For me, a professional healer is someone who is walking this path themselves, and so then has the tools and capacity to support others. They do this by holding sacred space for your inner knowing to unfold. A healer is someone who will encourage you to open the scary bits within and let them integrate into your whole being. All of this is done while the healer stays attuned to your own readiness, and holds a safe container for you to process new information. A healer is someone that you can trust with the role of supporting you to open to your own power. Because again, we all have this innate capacity to access the healer within. It is common to feel a sort of terror when you begin to contemplate the shift into an awareness that takes ownership and looks within. And although it may feel like it at times, you won't die from this. And moving through the process does ultimately bring you to a place of more light, more understanding, more peace and more self love.

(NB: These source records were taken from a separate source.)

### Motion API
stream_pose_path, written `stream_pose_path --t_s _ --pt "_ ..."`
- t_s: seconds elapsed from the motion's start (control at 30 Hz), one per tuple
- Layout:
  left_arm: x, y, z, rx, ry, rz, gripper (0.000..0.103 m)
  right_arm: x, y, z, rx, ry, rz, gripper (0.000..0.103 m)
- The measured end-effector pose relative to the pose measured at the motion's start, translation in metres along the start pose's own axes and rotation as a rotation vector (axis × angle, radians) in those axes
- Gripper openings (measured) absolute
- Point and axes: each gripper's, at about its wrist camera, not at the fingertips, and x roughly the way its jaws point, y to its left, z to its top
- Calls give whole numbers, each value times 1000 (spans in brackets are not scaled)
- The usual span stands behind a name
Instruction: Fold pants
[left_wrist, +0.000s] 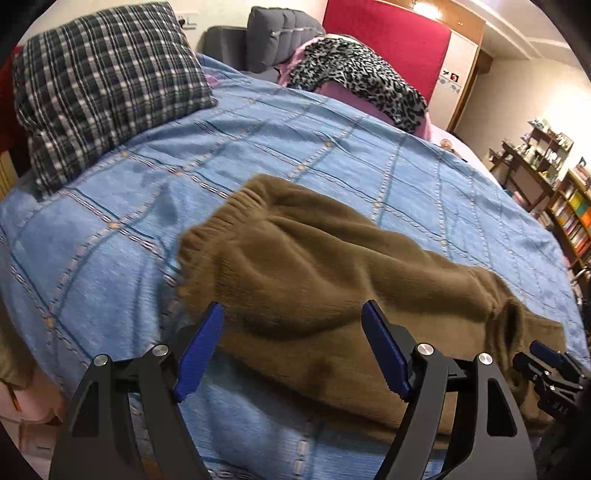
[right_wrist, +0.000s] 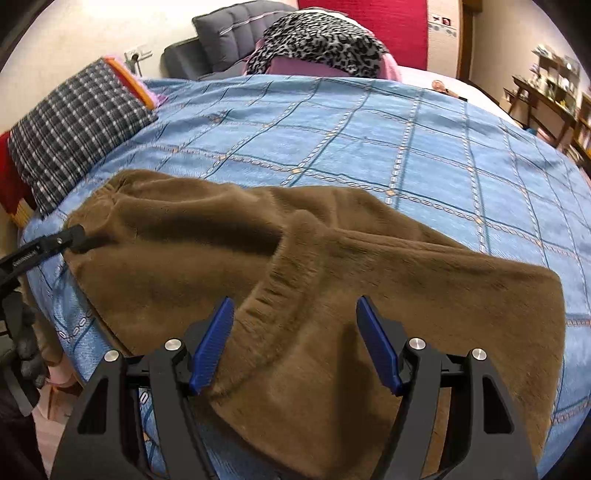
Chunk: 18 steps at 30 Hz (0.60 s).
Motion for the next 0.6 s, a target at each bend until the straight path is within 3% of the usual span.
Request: stream_pose_path --t_s 0.17,0.4,0.47,0.6 --pt "0 11 0 5 -7 29 77 23 5 1 -5 38 -23 71" --pt "6 20 -2 7 5 91 77 41 11 2 -45 57 -68 80" --pt "8 21 -2 10 11 102 90 46 14 3 -55 61 -82 82" --pt "15 26 -2 1 27 90 91 50 18 2 -66 60 -100 85"
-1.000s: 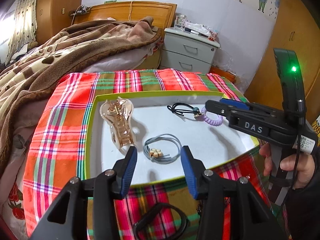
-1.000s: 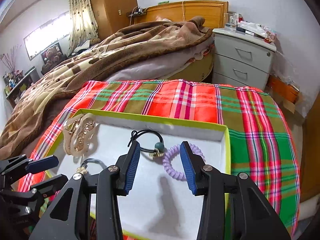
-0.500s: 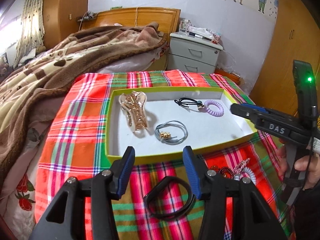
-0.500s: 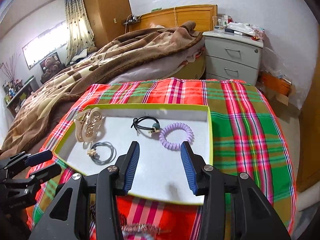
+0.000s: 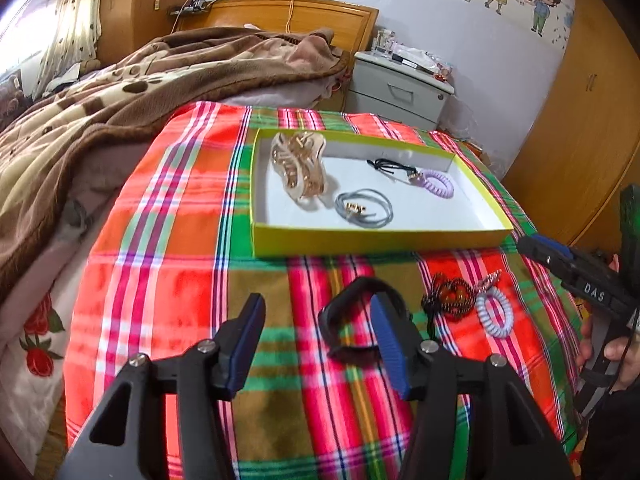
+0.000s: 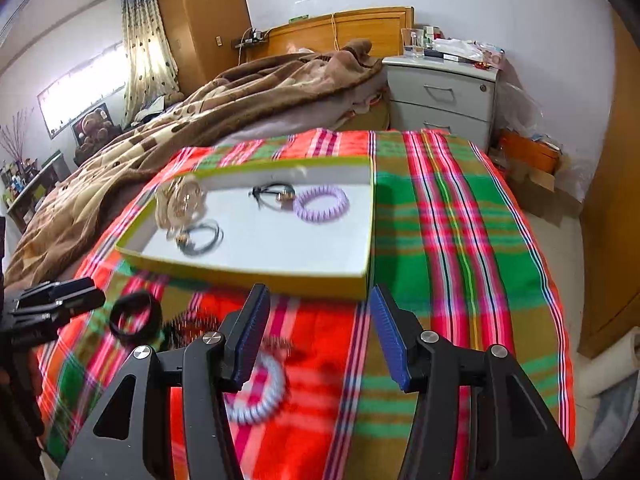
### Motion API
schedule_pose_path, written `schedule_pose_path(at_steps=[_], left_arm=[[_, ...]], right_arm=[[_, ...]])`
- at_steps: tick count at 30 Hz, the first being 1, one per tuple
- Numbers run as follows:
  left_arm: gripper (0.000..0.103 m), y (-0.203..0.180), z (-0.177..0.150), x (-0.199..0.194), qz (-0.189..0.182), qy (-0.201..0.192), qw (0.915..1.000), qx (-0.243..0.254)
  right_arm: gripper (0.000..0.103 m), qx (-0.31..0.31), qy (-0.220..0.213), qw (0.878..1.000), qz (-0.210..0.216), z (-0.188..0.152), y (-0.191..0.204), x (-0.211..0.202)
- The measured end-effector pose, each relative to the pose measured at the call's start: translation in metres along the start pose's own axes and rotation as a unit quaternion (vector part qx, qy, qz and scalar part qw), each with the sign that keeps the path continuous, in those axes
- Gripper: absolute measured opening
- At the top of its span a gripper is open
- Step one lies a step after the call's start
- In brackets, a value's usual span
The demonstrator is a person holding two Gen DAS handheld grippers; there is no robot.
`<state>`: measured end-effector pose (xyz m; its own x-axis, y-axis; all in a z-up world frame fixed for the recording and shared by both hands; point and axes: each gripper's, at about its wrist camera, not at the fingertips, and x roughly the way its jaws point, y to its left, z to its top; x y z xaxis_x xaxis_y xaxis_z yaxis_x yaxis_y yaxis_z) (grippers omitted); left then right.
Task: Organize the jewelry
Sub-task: 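Withdraw both open tools from the box toward the remaining jewelry, then close the left tool on the black band while the right tool grasps the white coil hair tie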
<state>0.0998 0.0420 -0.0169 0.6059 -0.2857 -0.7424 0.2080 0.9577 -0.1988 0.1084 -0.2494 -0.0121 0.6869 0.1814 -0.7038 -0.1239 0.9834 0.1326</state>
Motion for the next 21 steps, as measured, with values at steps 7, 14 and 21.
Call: schedule_pose_path(at_steps=[7,14,21], left_arm=[[0.057,0.003,-0.008,-0.001,-0.008,0.004,0.9999,-0.006],[0.057,0.011,-0.014,0.004,-0.006,0.026,0.9994,-0.024],[0.057,0.016,-0.018,0.003,-0.009,0.03,0.9991,-0.03]], right_arm=[[0.053,-0.007,0.028,1.0,-0.008,-0.027,0.002,-0.004],[0.053,-0.012,0.051,0.999,-0.004,-0.037,0.013,0.001],[0.053,-0.024,0.058,0.998,-0.006,-0.04,0.026,0.005]])
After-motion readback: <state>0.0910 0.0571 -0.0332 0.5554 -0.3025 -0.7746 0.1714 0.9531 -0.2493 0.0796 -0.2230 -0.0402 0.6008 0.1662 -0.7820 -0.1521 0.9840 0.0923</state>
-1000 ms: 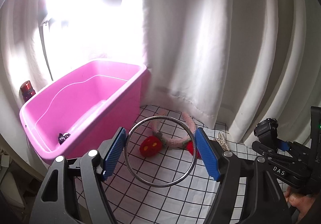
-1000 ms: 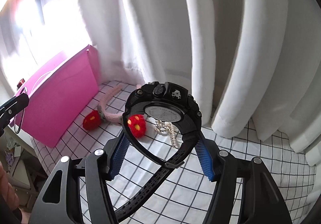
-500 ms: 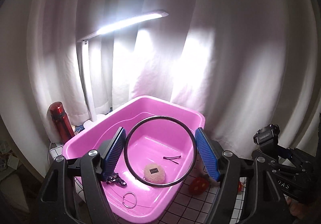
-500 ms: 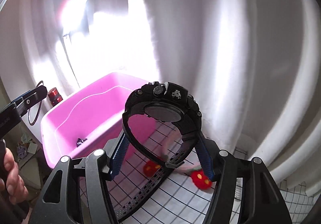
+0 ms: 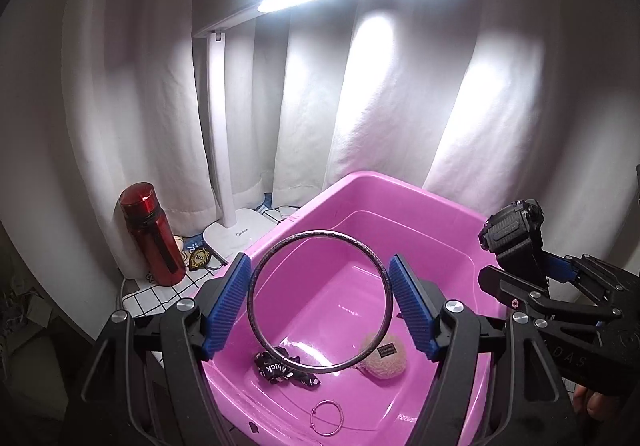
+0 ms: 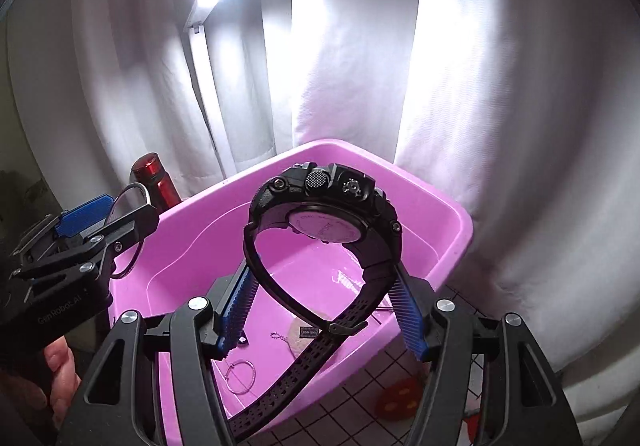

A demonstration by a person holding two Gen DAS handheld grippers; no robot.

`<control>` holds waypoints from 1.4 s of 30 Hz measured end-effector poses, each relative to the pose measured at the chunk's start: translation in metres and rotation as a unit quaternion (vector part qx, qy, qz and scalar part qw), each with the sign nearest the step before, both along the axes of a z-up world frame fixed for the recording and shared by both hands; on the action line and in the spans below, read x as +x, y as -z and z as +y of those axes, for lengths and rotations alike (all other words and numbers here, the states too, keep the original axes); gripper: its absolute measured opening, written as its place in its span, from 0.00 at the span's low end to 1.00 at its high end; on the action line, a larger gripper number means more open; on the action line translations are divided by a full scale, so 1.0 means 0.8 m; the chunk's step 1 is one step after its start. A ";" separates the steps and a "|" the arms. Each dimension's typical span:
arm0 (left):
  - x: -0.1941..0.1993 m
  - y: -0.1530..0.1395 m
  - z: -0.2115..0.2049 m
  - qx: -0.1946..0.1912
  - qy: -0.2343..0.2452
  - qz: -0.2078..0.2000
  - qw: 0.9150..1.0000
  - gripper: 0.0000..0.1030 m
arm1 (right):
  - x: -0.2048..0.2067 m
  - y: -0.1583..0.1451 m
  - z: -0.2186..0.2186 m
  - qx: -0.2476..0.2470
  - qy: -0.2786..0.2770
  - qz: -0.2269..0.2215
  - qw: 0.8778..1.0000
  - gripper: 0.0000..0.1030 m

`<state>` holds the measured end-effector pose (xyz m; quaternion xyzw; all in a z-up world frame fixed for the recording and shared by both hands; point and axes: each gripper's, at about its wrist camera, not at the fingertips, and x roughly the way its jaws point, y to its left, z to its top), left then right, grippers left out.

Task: Organize jewelry
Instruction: 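Carry the watch and bangle into the pink tub and open both tools, then withdraw both tools from the tub back over the table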

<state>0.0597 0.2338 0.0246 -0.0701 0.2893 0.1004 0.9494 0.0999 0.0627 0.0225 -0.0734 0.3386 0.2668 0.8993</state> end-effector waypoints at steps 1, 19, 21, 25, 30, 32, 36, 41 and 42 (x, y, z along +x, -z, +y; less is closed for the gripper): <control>0.004 0.006 0.004 -0.002 -0.001 0.006 1.000 0.67 | 0.006 0.006 0.000 -0.003 0.000 0.009 1.000 0.59; 0.064 0.070 0.030 -0.013 0.004 0.109 0.994 0.67 | 0.080 0.080 0.043 -0.086 0.017 0.095 0.992 0.59; 0.066 0.072 0.032 -0.019 0.003 0.116 0.993 0.67 | 0.083 0.082 0.049 -0.094 0.017 0.092 0.991 0.59; 0.068 0.074 0.037 -0.027 -0.003 0.129 0.991 0.68 | 0.088 0.086 0.054 -0.103 0.019 0.096 0.990 0.59; 0.064 0.072 0.039 -0.028 -0.010 0.132 0.991 0.85 | 0.089 0.094 0.065 -0.114 0.014 0.104 0.988 0.60; 0.061 0.070 0.040 -0.024 -0.014 0.131 0.991 0.87 | 0.089 0.091 0.065 -0.107 0.017 0.101 0.989 0.63; 0.058 0.069 0.042 -0.025 -0.021 0.133 0.991 0.88 | 0.091 0.084 0.059 -0.096 0.024 0.102 0.990 0.64; 0.056 0.067 0.042 -0.028 -0.023 0.131 0.991 0.89 | 0.090 0.079 0.053 -0.086 0.028 0.100 0.991 0.64; 0.055 0.067 0.042 -0.028 -0.024 0.131 0.991 0.89 | 0.089 0.079 0.053 -0.086 0.027 0.101 0.991 0.64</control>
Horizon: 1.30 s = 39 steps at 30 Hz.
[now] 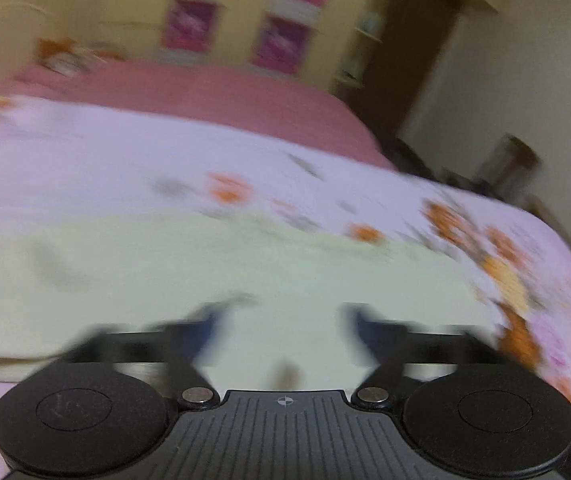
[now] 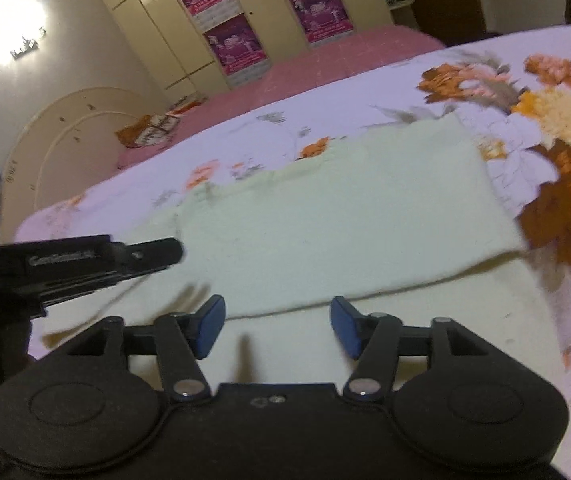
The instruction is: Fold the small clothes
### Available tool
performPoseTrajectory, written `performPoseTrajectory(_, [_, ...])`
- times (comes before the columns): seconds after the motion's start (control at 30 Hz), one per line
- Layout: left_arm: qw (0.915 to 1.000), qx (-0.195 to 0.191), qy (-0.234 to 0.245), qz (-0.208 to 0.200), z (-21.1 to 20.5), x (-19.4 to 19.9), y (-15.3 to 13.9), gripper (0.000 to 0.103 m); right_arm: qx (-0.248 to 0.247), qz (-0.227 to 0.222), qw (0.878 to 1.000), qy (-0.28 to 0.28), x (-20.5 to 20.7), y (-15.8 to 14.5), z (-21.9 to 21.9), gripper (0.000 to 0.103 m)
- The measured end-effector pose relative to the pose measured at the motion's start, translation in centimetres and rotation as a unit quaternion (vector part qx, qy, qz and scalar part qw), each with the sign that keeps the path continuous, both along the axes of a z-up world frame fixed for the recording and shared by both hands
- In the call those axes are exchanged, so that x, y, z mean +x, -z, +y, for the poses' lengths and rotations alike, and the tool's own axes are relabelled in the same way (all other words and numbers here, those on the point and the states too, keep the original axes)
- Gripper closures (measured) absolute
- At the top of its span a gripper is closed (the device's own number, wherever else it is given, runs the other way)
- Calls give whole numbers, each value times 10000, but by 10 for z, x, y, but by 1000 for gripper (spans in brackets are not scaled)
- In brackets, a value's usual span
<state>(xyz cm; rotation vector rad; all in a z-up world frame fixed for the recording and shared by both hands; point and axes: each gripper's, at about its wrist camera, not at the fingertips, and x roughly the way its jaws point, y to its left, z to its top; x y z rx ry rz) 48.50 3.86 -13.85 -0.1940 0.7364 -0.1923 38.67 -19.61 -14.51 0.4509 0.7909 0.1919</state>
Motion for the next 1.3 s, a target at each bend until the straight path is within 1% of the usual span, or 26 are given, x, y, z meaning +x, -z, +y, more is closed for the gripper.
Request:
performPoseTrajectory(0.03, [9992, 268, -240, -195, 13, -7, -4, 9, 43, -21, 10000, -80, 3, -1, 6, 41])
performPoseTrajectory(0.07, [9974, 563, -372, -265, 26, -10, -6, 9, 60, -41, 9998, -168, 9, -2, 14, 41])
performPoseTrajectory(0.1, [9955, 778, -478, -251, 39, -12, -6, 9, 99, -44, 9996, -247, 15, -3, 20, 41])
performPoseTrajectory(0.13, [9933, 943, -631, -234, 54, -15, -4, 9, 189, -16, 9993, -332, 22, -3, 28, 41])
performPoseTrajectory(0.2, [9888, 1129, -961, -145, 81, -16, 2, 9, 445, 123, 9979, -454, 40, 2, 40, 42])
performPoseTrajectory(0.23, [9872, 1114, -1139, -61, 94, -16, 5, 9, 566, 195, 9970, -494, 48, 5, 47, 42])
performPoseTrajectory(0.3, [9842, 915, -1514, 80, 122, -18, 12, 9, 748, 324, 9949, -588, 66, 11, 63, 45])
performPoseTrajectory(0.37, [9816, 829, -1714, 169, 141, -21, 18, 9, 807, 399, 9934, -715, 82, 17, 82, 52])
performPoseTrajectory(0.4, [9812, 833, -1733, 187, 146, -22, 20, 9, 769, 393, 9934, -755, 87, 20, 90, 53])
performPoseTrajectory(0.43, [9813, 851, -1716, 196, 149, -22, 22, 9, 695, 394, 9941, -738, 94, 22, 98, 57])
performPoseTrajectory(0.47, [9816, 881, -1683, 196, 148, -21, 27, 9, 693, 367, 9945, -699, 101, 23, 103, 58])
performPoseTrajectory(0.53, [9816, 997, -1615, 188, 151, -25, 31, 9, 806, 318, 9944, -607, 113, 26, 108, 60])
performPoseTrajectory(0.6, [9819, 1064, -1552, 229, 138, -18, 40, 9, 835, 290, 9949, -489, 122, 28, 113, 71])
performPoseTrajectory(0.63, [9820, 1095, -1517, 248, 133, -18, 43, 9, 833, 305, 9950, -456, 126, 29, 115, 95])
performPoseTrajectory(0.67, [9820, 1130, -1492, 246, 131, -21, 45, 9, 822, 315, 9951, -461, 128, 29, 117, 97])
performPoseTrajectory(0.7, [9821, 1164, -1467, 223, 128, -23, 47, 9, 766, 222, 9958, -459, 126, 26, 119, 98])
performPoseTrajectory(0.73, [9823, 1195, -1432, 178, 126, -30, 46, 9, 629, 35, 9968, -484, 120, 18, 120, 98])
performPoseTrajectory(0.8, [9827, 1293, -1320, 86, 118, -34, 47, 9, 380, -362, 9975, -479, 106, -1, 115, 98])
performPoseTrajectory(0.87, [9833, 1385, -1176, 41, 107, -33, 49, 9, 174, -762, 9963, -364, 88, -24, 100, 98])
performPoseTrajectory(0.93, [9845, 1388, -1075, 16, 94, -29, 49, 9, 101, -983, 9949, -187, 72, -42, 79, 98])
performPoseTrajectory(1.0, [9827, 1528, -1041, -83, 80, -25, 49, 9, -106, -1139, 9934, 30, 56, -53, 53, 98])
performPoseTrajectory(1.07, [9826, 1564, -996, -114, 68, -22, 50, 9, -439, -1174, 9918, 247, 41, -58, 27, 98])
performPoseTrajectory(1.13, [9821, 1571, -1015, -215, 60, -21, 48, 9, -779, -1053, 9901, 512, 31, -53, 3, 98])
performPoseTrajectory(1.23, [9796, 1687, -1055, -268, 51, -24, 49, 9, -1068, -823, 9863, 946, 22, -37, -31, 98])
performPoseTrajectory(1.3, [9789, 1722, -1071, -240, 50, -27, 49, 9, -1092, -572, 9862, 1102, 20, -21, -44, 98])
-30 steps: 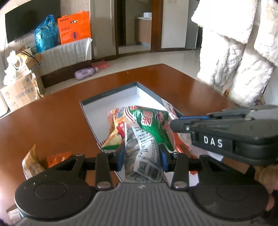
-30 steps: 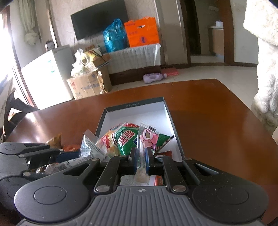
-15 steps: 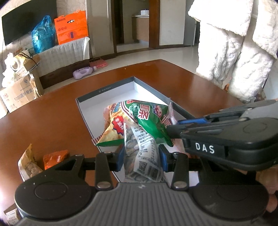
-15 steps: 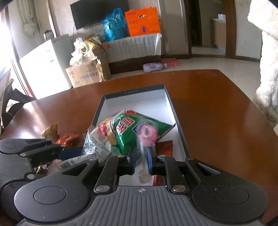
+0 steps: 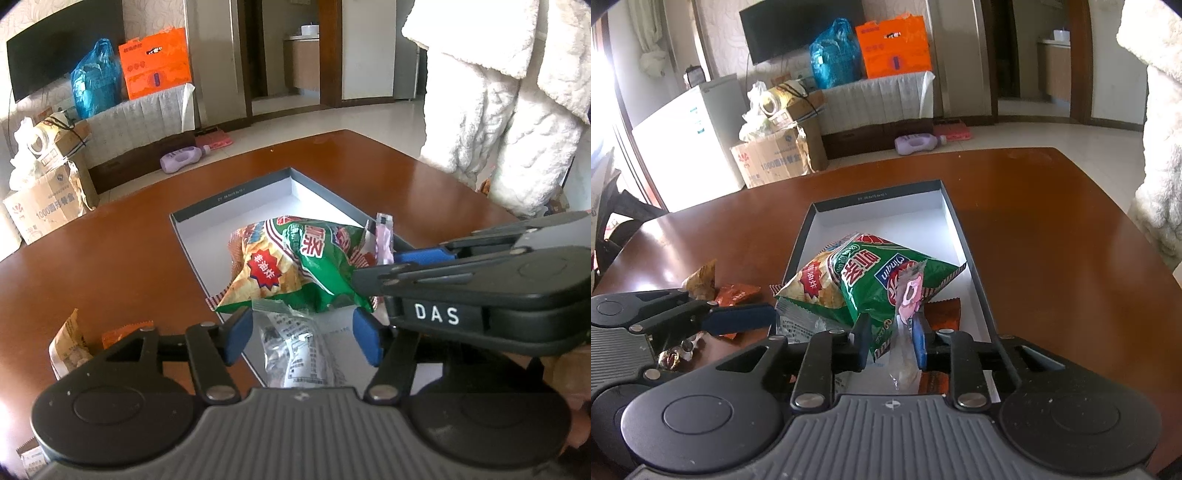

From there the journey of life becomes more and more, the joy ride we signed up for! Perhaps you found your way here out of curiosity, or maybe because of personal crisis, or bodily pain. No matter the reason I will ask you all the same question. Are you being called to enter a space of healing? Are you ready to take more of your personal power back and become conscious to more of who you already are? Trumpet sounds in the background ;) Are you ready to take action and connect to your own inner healer? If you are, or if you already have, I am grateful for your effort to create a better reality for yourself and those around you. I honour you and your journey, and hope these words support you in your passage through life.